*Description of the task*
Your copy should hold every record exactly and no images.

*Available records*
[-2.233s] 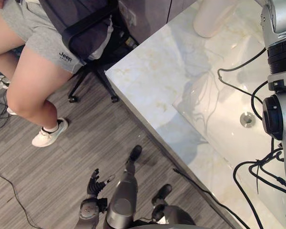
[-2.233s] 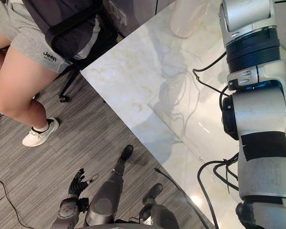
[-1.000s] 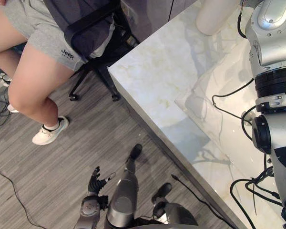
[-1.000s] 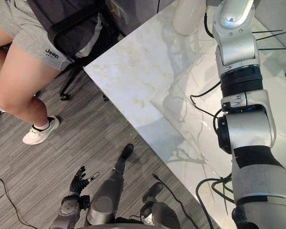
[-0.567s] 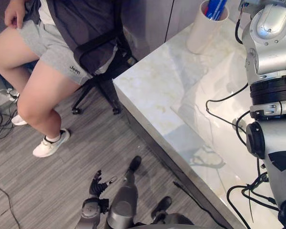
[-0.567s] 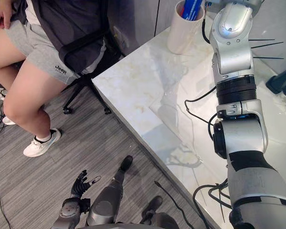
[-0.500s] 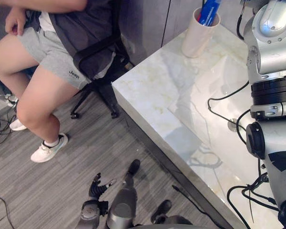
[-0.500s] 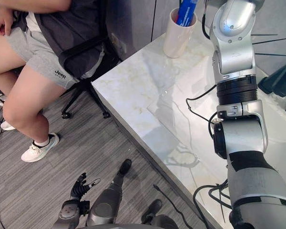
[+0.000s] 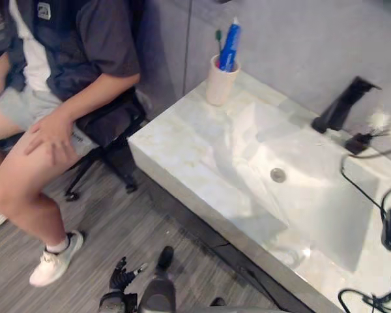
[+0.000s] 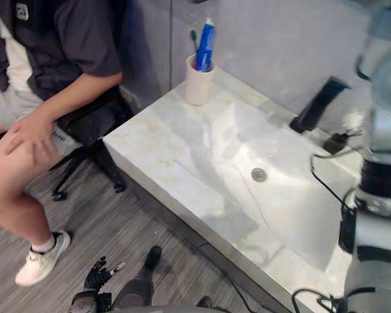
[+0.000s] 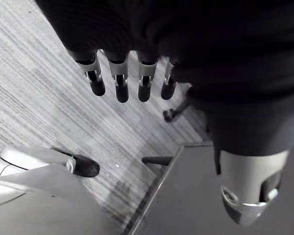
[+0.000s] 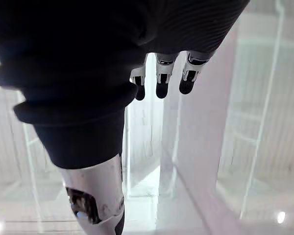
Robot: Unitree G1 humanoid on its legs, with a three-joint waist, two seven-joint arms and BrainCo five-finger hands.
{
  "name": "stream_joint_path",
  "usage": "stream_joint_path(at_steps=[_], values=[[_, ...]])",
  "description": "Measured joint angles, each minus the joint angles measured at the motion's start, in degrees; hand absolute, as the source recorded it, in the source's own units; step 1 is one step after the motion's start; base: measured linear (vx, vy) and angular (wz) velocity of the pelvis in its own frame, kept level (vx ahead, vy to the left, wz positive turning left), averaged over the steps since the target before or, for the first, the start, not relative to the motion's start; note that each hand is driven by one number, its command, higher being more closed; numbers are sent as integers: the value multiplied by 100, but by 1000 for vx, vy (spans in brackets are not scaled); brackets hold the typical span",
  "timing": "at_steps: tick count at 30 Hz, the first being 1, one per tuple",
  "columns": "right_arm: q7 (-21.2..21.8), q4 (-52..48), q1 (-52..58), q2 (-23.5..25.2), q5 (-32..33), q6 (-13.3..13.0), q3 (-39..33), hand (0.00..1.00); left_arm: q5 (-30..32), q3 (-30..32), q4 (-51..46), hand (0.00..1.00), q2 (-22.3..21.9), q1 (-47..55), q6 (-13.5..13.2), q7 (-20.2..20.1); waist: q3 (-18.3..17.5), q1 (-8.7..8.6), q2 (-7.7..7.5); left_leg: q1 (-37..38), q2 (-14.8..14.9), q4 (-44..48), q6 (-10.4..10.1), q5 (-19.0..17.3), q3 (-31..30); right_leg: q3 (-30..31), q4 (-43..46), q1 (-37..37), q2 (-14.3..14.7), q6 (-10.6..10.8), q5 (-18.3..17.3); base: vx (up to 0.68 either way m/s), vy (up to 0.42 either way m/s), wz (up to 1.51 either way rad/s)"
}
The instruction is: Organize washtable
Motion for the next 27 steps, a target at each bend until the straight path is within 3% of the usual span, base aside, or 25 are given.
stream_joint_path(at_steps=[2,4,6,7,9,10,12,15,18,20,24,27], values=[[-120,7,803,125,0,4,-955,0,1,55,69,0,-35,1,-2,-5,-72,-169,49,61,34,-16,25,-30,221,220,-8,-64,-26,-15,79,-45,38,-66],[-180,46,1565,559,12,2,-1676,0,1,218,108,0,-85,48,-1,-5,-94,-343,64,210,58,-18,27,-76,458,479,17,-69,-41,-18,104,-49,36,-71],[-328,161,2583,1390,58,33,-2190,0,1,361,176,0,-154,123,1,-5,-199,-607,130,417,97,-20,22,-163,710,797,77,-81,-59,-18,91,-41,16,-69],[-353,223,2854,1610,57,48,-2259,0,0,407,172,0,-203,117,0,-5,-213,-642,152,464,112,-21,4,-197,780,860,89,-82,-63,-18,79,-43,2,-56],[-443,361,3824,2625,48,307,-2512,0,2,573,162,0,-406,91,-3,-10,-287,-783,212,580,141,-21,-27,-279,928,976,185,-106,-83,-32,-22,-29,-3,-38],[-477,418,4045,2891,47,376,-2545,0,2,619,157,0,-492,89,-4,-10,-304,-793,238,607,147,-21,-44,-301,958,979,225,-110,-92,-33,-47,-18,-3,-19],[-591,664,4778,3887,66,693,-2536,0,5,691,106,0,-734,94,0,0,-378,-807,329,644,158,-20,-36,-306,996,965,382,-143,-108,-56,-130,-7,-3,-3],[-610,955,5346,4914,305,866,-2149,0,0,879,-18,0,-936,105,-1,20,-427,-736,389,695,175,-18,-10,-326,1081,946,466,-134,-130,-48,-154,-5,-5,0],[-440,1993,5528,5248,829,882,-1526,0,-10,838,-67,0,-954,114,0,20,-436,-707,357,819,137,-18,46,-365,1097,812,584,-25,-215,-26,-243,8,3,6],[-80,3071,5523,5296,1266,914,-963,0,-22,818,-60,0,-951,85,1,25,-433,-653,340,898,105,-18,73,-385,1149,657,606,39,-302,-22,-245,-1,13,-6],[1063,4830,5392,5266,1876,942,-209,0,-86,593,16,0,-916,-42,3,16,-397,-449,417,897,74,-20,104,-406,1244,543,609,55,-375,-10,-246,7,8,2],[1850,5645,5371,5244,1905,1147,35,0,-130,533,216,0,-850,-145,10,-2,-365,-415,403,896,30,-21,107,-408,1108,402,560,173,-394,34,-273,40,-16,21]])
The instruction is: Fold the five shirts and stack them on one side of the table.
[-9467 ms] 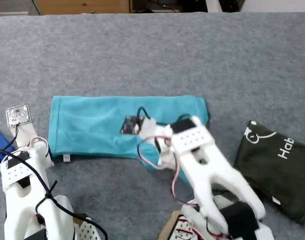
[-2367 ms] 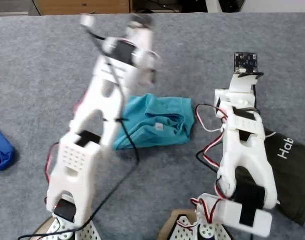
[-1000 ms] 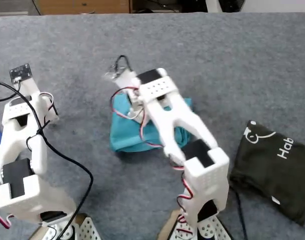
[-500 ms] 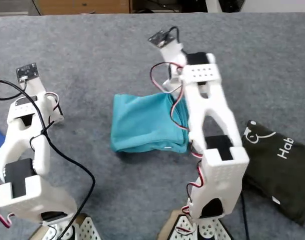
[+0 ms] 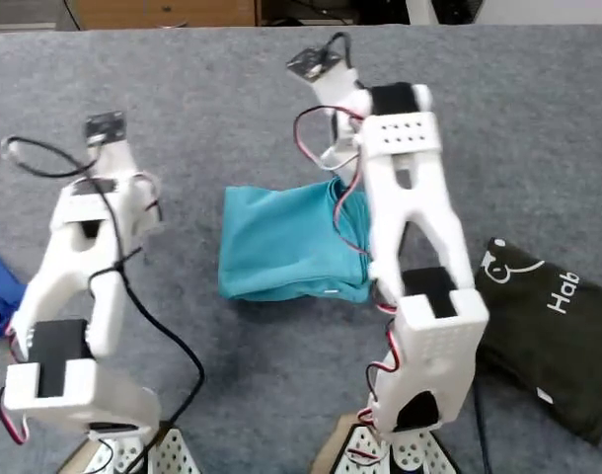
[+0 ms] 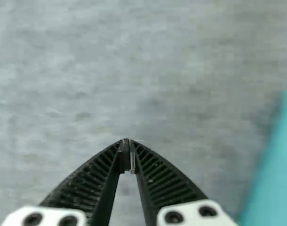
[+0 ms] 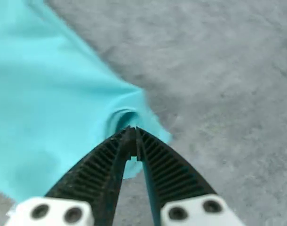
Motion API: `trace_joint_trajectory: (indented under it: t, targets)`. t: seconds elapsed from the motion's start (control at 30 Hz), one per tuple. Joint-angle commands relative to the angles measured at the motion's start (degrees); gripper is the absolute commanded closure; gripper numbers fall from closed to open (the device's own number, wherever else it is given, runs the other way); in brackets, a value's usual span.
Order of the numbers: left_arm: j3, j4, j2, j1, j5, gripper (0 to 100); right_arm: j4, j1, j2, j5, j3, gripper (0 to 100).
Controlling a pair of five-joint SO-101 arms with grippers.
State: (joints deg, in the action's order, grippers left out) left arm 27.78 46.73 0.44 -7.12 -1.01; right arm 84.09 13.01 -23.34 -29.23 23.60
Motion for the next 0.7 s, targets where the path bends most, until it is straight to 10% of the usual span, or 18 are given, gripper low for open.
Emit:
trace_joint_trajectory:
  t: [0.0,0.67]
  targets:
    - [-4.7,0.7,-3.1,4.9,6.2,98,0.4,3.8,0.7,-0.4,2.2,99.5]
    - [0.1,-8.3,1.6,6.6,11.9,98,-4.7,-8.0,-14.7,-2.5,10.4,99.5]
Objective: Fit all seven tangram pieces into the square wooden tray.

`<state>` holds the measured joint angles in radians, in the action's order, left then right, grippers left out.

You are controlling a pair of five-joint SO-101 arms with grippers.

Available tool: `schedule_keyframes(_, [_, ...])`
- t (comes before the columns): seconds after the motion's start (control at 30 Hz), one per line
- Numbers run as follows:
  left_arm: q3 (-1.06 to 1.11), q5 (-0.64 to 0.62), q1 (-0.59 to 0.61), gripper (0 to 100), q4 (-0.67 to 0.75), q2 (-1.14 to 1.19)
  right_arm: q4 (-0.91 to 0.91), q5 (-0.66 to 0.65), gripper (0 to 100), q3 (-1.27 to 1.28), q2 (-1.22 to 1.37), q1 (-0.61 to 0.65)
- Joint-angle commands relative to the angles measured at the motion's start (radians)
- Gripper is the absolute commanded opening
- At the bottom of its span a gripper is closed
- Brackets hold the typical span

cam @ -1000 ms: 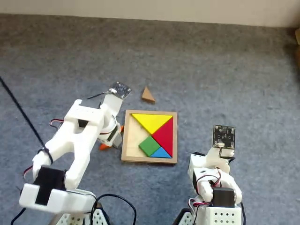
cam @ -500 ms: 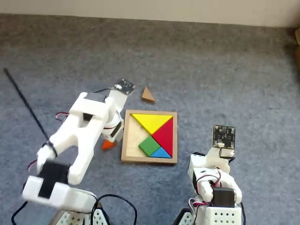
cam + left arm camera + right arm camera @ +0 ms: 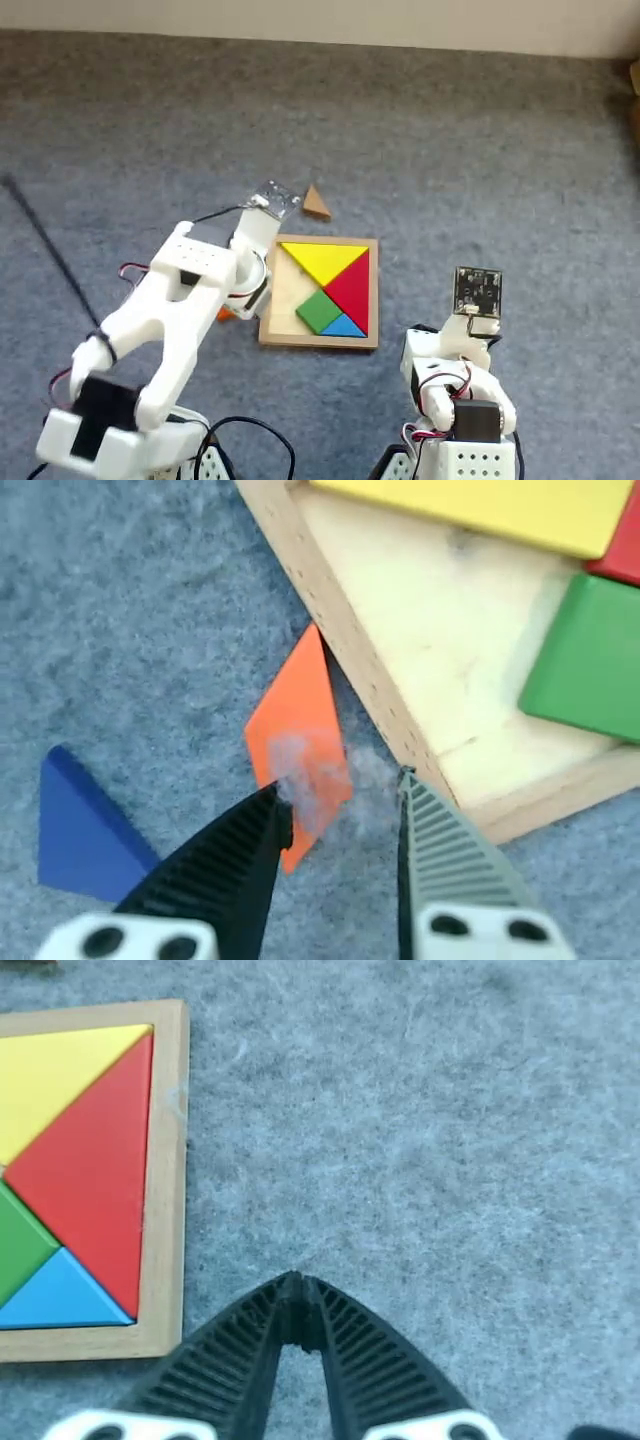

*Exercise result*
[-2.233s] 
[-2.233s] 
[-1.000s] 
[-1.000s] 
[-0.567s] 
[-0.567s] 
[-0.500s] 
[-0.500s] 
[+0.000s] 
[+0.000s] 
[+0.000s] 
[+0.000s] 
Robot: Unitree G1 humanoid on its legs, with a three-joint waist, two seven-joint arms and BrainCo five-finger hands.
{
  "name": "stream_joint_path",
  "usage": "stream_joint_path(at_steps=[_], values=[[_, ...]])",
  "description": "Measured joint angles, each minus the joint angles measured at the motion's start, in degrees; hand absolute, as the source recorded it, in the source's own units; step 1 is one step after the motion's start; base: measured linear (vx, vy) and angular (wz) velocity of the pelvis in its own frame, kept level (vx ahead, vy to the left, wz positive turning left), averaged over the steps since the target before or, for the first, the start, not relative to the motion's start; note that each hand is driven by one number, its command, higher being more closed; numbers are sent as integers: the value multiplied by 100, but by 1000 for vx, vy (spans in brackets are not scaled); brackets hold the typical span",
  "timing": "at_steps: tick count at 30 Hz, the first being 1, one per tuple",
  "columns": "right_arm: q7 (-21.2..21.8), q4 (-52..48), q1 (-52..58), q2 (-23.5..25.2), q5 (-32..33), q6 (-13.3..13.0), q3 (-39..33), hand (0.00..1.00); left_arm: q5 (-30..32), q3 (-30..32), q4 (-51..46), hand (0.00..1.00), q2 (-22.3..21.9), q1 (-47..55), q6 (-13.5..13.2), q7 (-20.2..20.1); waist: q3 (-18.3..17.5), q1 (-8.7..8.6), q2 (-7.7..7.5); left_leg: q1 (-37..38), q2 (-14.8..14.9), q4 (-44..48), q6 (-10.4..10.1), q5 (-19.0..17.3), q3 (-31..30); right_leg: q3 (-30..31), q4 (-43..46), q1 (-37..37), q2 (-14.3..14.7), q6 (-10.6..10.8), q5 (-18.3..17.3); base: vx (up to 0.68 either way m/s), vy (up to 0.42 either way m/s), wz (up to 1.51 either way rad/s)"
}
The instruction is: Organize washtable
Motion for the next 27 steps, a target at each bend until the straight path is within 3% of the usual span, base aside, or 25 are given.
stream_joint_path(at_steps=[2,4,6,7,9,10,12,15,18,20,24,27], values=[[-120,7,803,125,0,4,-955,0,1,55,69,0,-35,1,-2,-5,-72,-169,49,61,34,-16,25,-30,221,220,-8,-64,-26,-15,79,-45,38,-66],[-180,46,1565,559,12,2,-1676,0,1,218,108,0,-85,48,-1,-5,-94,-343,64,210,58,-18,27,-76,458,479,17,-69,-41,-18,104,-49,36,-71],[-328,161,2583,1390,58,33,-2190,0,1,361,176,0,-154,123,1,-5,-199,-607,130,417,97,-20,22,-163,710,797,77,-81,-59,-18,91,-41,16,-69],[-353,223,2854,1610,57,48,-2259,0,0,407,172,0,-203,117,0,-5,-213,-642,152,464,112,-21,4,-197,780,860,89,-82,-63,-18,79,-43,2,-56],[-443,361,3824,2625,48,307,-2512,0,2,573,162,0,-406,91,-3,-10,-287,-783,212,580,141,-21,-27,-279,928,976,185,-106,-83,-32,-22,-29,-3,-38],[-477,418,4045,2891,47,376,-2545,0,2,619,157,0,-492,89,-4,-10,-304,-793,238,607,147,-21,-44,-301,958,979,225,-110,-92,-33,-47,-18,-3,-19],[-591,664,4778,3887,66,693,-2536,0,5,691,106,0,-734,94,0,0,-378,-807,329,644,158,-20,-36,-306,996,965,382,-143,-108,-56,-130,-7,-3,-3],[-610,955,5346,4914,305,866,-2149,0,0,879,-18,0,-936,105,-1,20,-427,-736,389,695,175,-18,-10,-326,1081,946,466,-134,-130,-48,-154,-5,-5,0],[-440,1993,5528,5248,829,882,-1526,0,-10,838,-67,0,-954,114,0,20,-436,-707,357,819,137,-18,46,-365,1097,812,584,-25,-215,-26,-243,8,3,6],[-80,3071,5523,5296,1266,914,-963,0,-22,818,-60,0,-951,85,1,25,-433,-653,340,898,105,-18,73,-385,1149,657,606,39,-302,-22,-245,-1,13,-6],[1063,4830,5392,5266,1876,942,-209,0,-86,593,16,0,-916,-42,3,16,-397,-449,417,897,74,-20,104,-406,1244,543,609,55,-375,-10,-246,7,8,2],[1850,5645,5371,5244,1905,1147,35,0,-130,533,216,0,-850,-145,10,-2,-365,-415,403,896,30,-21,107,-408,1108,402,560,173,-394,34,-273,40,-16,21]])
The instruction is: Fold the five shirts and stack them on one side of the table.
[-9467 ms] 
[-2367 ms] 
[-1000 ms] 
[-500 ms] 
[+0 ms] 
[+0 ms] 
[+0 ms] 
Motion API: `trace_joint_trajectory: (indented under it: t, targets)`. t: seconds elapsed from the motion's start (control at 30 Hz), one per tuple. Joint-angle commands relative to the angles measured at the motion's start (degrees); gripper is the absolute commanded closure; gripper numbers fall from closed to open (the device's own number, wherever else it is given, runs the other way); in brackets, a value's usual span.
Order of the numbers: left_arm: j3, j4, j2, j1, j5, gripper (0 to 100); right_arm: j4, j1, j2, j5, j3, gripper (0 to 100).
Controlling a pair of five-joint SO-101 arms with grippers.
State: (joints deg, in the action's order, grippers left out) left arm 27.78 46.73 0.44 -7.12 -1.01; right arm 84.09 13.01 -23.34 -29.23 23.60
Motion for the next 0.7 s, targets where the path bends most, until it is straight to 10% of the usual span, or 18 are given, gripper low for open.
Emit:
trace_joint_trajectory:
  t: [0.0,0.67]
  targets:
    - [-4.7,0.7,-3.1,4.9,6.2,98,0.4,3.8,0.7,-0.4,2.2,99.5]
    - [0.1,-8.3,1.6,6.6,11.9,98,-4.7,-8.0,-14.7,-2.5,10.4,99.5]
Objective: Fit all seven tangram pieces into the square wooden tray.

`<state>` holds the measured joint angles in radians, in the action's order, left then right, grippers left out.

You are controlling a pair of five-joint SO-101 arms with grippers.

Available tool: `schedule_keyframes(_, [_, ...])`
- t (comes before the columns): seconds after the motion's start (control at 30 Hz), one per line
- Numbers run as follows:
  left_arm: q3 (-1.06 to 1.11), q5 (-0.64 to 0.62), q1 (-0.59 to 0.61), gripper (0 to 100), q4 (-0.67 to 0.75), q2 (-1.14 to 1.19)
  right_arm: q4 (-0.91 to 0.91), q5 (-0.66 to 0.65), gripper (0 to 100), q3 (-1.27 to 1.28), q2 (-1.22 to 1.37), q1 (-0.61 to 0.65)
- Joint-angle commands relative to the angles measured at the motion's start (radians)
- Gripper is the absolute commanded opening
- At the bottom of its span a gripper is closed
- Brackets hold the typical span

cam @ -1000 ms: 
cam @ -500 ms: 
cam + left arm camera + right arm camera @ +0 ms: 

What precedes this is the full answer.